Single-use PPE focuses on quality care in the short term, but creates challenges to the long-term health and sustainability of our communities.
While single-use PPE can be vital to preventing the spread of deadly infection, and has been particularly important to keep health-care staff, patients and visitors safe during the COVID-19 pandemic, there are opportunities for much of this waste to be safely diverted and reprocessed into other long-term plastic goods (i.e., automotive parts and construction materials).
The pandemic has generated high amounts of PPE waste due to a lack of efficient PPE recycling systems, says Marianne Dawson, Sustainability Consultant with the Energy and Environmental Sustainability team. “Most of the disposable PPE used in the health-care system is made from petroleum-based polymers, such as polypropylene, which are traditionally difficult to recycle and have a very low value on the open market. This said, much work has been done to advance the recyclability of these materials in the last year.”

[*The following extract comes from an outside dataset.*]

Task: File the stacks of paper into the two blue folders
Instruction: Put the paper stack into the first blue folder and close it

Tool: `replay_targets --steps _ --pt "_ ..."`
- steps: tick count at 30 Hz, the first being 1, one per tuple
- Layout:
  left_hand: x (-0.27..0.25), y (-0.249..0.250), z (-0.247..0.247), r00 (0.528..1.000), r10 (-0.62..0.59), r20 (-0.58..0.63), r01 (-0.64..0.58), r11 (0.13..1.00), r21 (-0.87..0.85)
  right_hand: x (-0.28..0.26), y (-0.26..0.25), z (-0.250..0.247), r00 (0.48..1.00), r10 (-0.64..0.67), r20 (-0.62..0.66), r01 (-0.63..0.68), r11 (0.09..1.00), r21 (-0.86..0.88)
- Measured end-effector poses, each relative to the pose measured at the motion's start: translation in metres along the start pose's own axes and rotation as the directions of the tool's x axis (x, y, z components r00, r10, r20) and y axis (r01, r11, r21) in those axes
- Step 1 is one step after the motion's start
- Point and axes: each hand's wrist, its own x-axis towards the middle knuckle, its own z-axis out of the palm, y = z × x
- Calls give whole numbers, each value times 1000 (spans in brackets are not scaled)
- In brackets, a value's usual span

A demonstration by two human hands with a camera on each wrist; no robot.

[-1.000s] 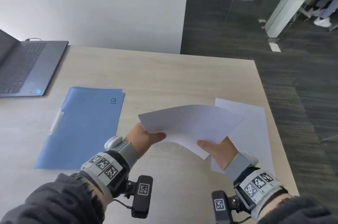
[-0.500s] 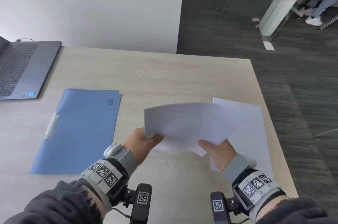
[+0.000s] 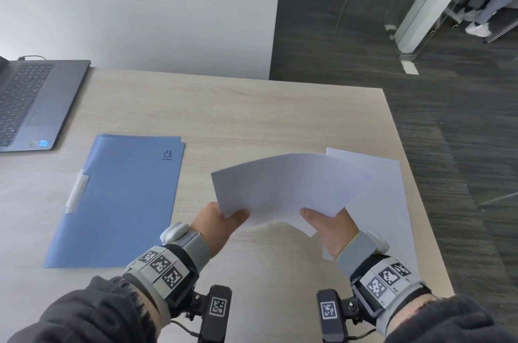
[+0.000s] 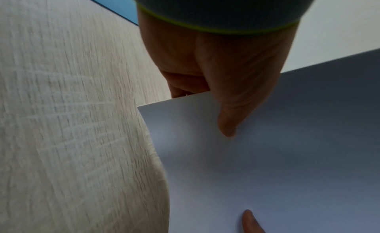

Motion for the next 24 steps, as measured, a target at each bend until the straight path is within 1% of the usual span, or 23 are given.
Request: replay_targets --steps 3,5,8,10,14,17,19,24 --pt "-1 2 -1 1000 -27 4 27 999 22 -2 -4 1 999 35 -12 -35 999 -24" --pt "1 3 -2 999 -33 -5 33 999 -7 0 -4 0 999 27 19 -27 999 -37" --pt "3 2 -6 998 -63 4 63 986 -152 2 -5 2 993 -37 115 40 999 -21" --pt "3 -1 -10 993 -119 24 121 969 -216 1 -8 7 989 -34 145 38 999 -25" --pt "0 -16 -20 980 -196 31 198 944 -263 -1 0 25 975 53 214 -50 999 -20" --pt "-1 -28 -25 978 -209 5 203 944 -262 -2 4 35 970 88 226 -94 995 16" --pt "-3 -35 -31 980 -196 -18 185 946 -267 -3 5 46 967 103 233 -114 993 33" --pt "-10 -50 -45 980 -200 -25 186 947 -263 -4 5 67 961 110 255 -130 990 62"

In early 2021, some small PPE recycling pilot projects were undertaken at two Urgent and Primary Care Centres (UPCC) and two health-care sites in the Lower Mainland. In order to advance a province-wide approach, the Lower Mainland health organizations (LMHOs) have partnered with the Health Sector Pandemic PPE Recycling Working Group (with representation from the Ministry of Health, Provincial Health Services Authority and health authority specialists in sustainability, logistics and waste management), to find a solution that might give new life to PPE used in our facilities.
This collaborative PPE working group, along with the recycling company involved with the earlier pilots, Vitacore Industries Inc., are exploring opportunities to pilot PPE recycling in an acute-care setting. Members of this working group from the LMHOs are working with Support Services Team to assess how the LMHOs might participate in this innovative project.
The goal of the PPE recycling pilot is to demonstrate that this type of program is sustainable, the health-care system can make a greater contribution to the circular economy, and used PPE is a valuable feedstock for reprocessing into long-term plastic products that are not single use.
Many individual sites across B.C. are interested in recycling their used PPE and the pilots are being fast-tracked as quickly as possible. With that in mind, the recycling partner, Vitacore, has asked that the provincial working group be the main point of contact for B.C. health-care facilities.